- Badge of the Azerbaijan Land Forces
- Founded: 1918; 108 years ago (Establishment); 1992; 34 years ago (Re-establishment);
- Country: Azerbaijan
- Branch: Land Forces
- Size: IISS 2013: 85,000
- Part of: Azerbaijan Armed Forces
- Headquarters: Baku
- March: "Forward" (Marş "İrəli")
- Engagements: First Nagorno-Karabakh War; Second Nagorno-Karabakh war;

Commanders
- President and Commander-in-Chief: Ilham Aliyev
- Minister of Defence: Colonel general Zakir Hasanov
- Commander of the Azerbaijani Land Forces: Colonel general Hikmat Mirzayev

Insignia

= Azerbaijani Land Forces =

Branch of the Azerbaijani Armed Forces

The Azerbaijani Land Forces (Azərbaycan Silahlı Qüvvələri Quru Qoşunları) are the land force branch of the Azerbaijani Armed Forces.
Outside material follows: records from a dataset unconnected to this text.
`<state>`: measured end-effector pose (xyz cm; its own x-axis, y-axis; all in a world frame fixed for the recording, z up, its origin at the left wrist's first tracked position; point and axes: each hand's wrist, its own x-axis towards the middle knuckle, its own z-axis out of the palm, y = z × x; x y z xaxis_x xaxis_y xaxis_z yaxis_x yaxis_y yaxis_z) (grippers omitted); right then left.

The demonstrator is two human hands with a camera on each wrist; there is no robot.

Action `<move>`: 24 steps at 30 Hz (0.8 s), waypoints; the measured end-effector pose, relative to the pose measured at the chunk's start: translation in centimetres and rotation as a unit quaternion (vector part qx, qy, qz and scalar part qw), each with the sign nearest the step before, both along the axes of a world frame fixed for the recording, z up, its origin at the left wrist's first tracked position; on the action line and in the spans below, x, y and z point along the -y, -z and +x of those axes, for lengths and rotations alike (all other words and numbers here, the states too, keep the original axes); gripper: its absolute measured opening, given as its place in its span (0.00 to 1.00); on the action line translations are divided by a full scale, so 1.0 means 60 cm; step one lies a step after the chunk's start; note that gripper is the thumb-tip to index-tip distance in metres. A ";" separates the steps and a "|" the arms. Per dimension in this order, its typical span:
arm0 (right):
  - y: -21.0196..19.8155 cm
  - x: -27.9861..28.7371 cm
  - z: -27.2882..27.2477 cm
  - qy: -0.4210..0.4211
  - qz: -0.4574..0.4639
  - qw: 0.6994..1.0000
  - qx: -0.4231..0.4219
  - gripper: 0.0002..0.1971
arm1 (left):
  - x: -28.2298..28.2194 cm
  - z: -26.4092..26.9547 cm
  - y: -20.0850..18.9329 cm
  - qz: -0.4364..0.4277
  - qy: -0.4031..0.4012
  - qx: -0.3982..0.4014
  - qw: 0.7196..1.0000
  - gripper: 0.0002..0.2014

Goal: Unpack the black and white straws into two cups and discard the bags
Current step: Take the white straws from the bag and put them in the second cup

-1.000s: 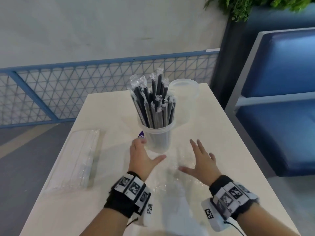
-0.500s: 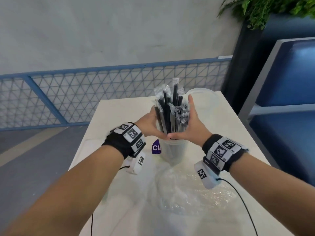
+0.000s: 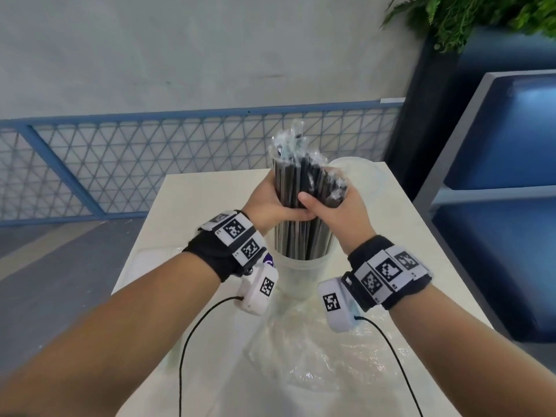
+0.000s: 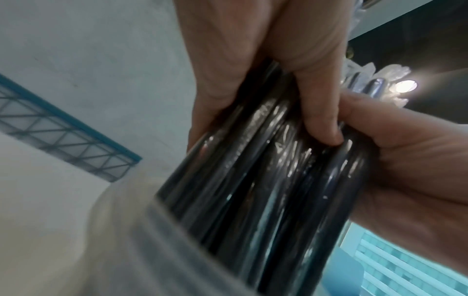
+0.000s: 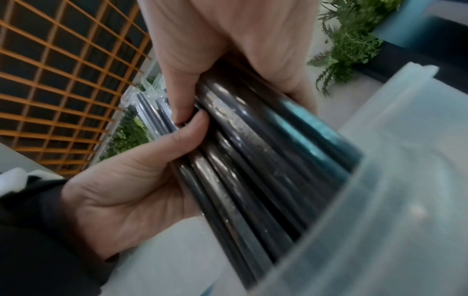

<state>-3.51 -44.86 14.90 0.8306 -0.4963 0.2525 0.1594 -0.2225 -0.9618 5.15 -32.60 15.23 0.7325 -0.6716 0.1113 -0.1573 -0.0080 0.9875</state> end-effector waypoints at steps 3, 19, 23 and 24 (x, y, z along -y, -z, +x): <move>-0.024 0.002 -0.006 -0.024 0.003 0.999 0.038 0.27 | 0.000 -0.003 -0.027 -0.009 0.008 0.037 0.999 0.46; 0.034 0.008 0.005 -0.063 -0.316 0.946 -0.031 0.23 | -0.003 -0.023 -0.004 0.327 0.083 0.327 0.883 0.46; 0.031 0.028 -0.022 -0.032 -0.135 0.989 -0.048 0.52 | -0.027 0.007 0.002 0.232 0.076 0.182 0.953 0.63; 0.033 0.026 -0.024 -0.066 -0.091 0.991 -0.079 0.57 | -0.029 0.010 0.012 0.233 0.082 0.156 0.956 0.63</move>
<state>-4.96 -46.44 12.95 0.9213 -0.3400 0.1888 0.0483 -0.3817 -0.9230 5.77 -30.85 14.50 0.5932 -0.8044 -0.0323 -0.4804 -0.3859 0.7876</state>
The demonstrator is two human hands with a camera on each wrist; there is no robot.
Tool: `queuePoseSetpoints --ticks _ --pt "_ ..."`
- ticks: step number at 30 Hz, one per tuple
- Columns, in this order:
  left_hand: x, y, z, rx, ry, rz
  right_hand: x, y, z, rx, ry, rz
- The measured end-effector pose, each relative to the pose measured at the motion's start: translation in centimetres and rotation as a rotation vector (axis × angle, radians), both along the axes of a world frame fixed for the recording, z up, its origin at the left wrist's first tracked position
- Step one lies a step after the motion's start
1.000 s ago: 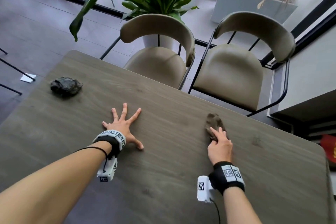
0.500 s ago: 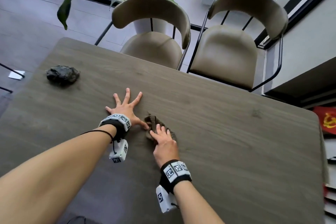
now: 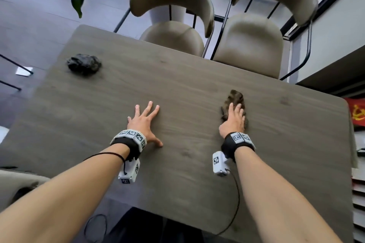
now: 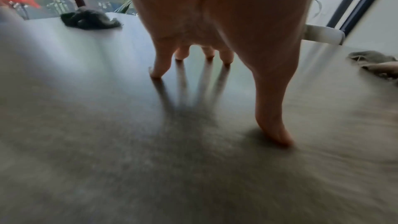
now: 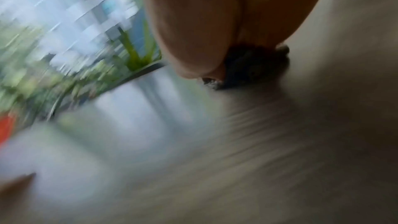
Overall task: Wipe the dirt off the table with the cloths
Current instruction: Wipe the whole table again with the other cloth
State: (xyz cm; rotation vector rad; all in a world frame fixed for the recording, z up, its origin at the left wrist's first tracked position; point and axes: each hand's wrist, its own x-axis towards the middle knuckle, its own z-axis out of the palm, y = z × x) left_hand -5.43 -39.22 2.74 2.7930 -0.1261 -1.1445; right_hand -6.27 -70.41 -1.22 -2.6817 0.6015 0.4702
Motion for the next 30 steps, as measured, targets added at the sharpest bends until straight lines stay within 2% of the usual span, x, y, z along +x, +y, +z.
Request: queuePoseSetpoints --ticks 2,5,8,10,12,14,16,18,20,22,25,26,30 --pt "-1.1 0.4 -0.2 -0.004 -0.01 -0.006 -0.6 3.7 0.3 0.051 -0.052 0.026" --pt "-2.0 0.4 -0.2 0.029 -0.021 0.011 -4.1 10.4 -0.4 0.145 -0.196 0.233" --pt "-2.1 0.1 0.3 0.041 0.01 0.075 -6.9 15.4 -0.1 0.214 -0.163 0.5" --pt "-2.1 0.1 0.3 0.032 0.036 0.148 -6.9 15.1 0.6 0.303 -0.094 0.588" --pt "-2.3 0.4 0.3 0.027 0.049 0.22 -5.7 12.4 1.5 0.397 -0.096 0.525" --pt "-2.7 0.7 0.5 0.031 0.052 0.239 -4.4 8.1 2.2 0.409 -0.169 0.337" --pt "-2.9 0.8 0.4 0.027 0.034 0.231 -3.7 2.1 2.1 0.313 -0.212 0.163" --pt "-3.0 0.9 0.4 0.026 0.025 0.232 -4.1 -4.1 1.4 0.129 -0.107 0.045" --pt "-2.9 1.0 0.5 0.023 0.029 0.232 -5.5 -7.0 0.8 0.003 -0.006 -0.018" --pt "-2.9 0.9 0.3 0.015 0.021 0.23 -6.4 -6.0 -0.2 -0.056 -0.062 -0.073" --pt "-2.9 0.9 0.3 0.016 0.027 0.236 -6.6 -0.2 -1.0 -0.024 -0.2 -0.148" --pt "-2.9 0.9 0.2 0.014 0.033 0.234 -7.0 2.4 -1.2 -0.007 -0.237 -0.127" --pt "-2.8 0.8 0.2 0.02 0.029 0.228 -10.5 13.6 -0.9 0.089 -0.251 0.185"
Since the fall of the Soviet Union, Azerbaijan has been trying to create professional, well trained, and mobile armed forces. Based on 2013 statistics, the country has about 85,000 ground force troops, with additional paramilitary forces of 15,000. In addition, there are 300,000 former service personnel who have had military service in the last fifteen years.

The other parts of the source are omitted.